They drew near, and the Sea Snake tipped his head in a shallow gesture, echoed by the welcome host—all but Rhaenys and the children, who scarce knew the dance.

"Prince Maelys, Princess Gael," his voice rumbled like breakers on stone, "you grace my hall with your coming. May your stay prove fair and fruitful."

A smile tugged at Gael's lips unbidden, though it was Maelys who waded into the courtesies. "I hope so, my Lord of Driftmark," her husband affirmed, his grin a mask she knew none could easily pierce for truth or guile, "though with what I've seen, I'd wager it's no hard feat to enjoy this place. You've carved out quite a hold here."

Rhaenys nudged a servant forward, the tray bearing bread, salt, and a chalice of wine glinting in the sea light.

"Share in guest right and find full welcome in our halls," the dark-haired princess said, her voice lifted by Maelys's bright manner, while Corlys remained untouched by it.

They partook, salt and bread sharp on her lips, the wine's spice coiling over the tongue. She pulled Rhaenys close, then the children, her arms folding them in with honest warmth. A year had passed since she'd last stood here, on this isle now the envy of many at court.

The greetings faded, and servants led them to their quarters, where she and Maelys washed the flight's grit away before trading murmurs with the sparse yet plump nobles of Velaryon's hall. More highborn should've thronged—envoys from every great house in Westeros—but few, it seemed, dared risk her father's wrath.

Yet she favoured this thinner throng over the Red Keep's crush—here the courtiers smiled freer, their hands open with kindness. Many were lesser houses, fattened by the Sea Snake's largesse.

So it was that Gael found herself laden with gifts before the feast in their honour even sparked.

"A veil of Myrish lace, fine enough to thread a maiden's ring. May it crown your grace, Your Highness, though Myrish craft falls shy of your own."

"A perfume from Asshai, steeped in shade and spice. They say it holds the night's own breath. May it cloak Your Highness in its riddle."

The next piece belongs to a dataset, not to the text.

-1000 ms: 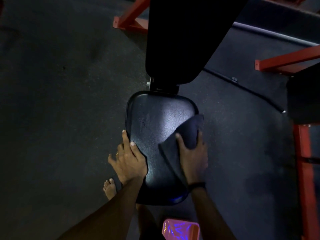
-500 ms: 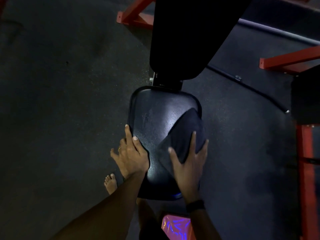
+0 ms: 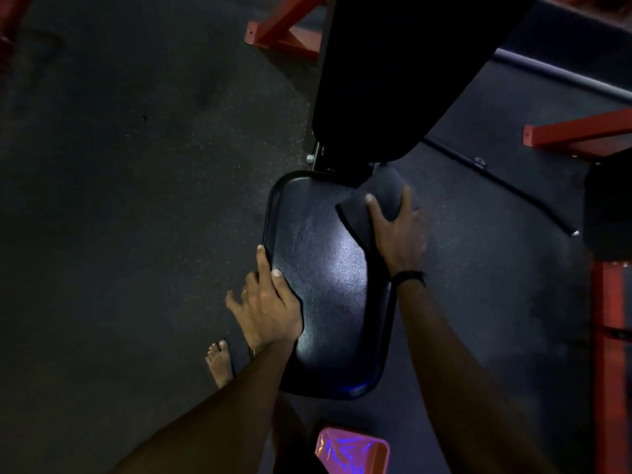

"Fruits plucked from the world's ends, dried and sugared, to sweeten your hours as you brighten those near you."

"A tome clad in dragonhide, its gold ink whispering of Valyria's lost days. Knowledge time forgot, now yours, Princess."

"Cheeses ripened in deep vaults, thick with their native savour. A humble offering for a princess whose step gilds any hall."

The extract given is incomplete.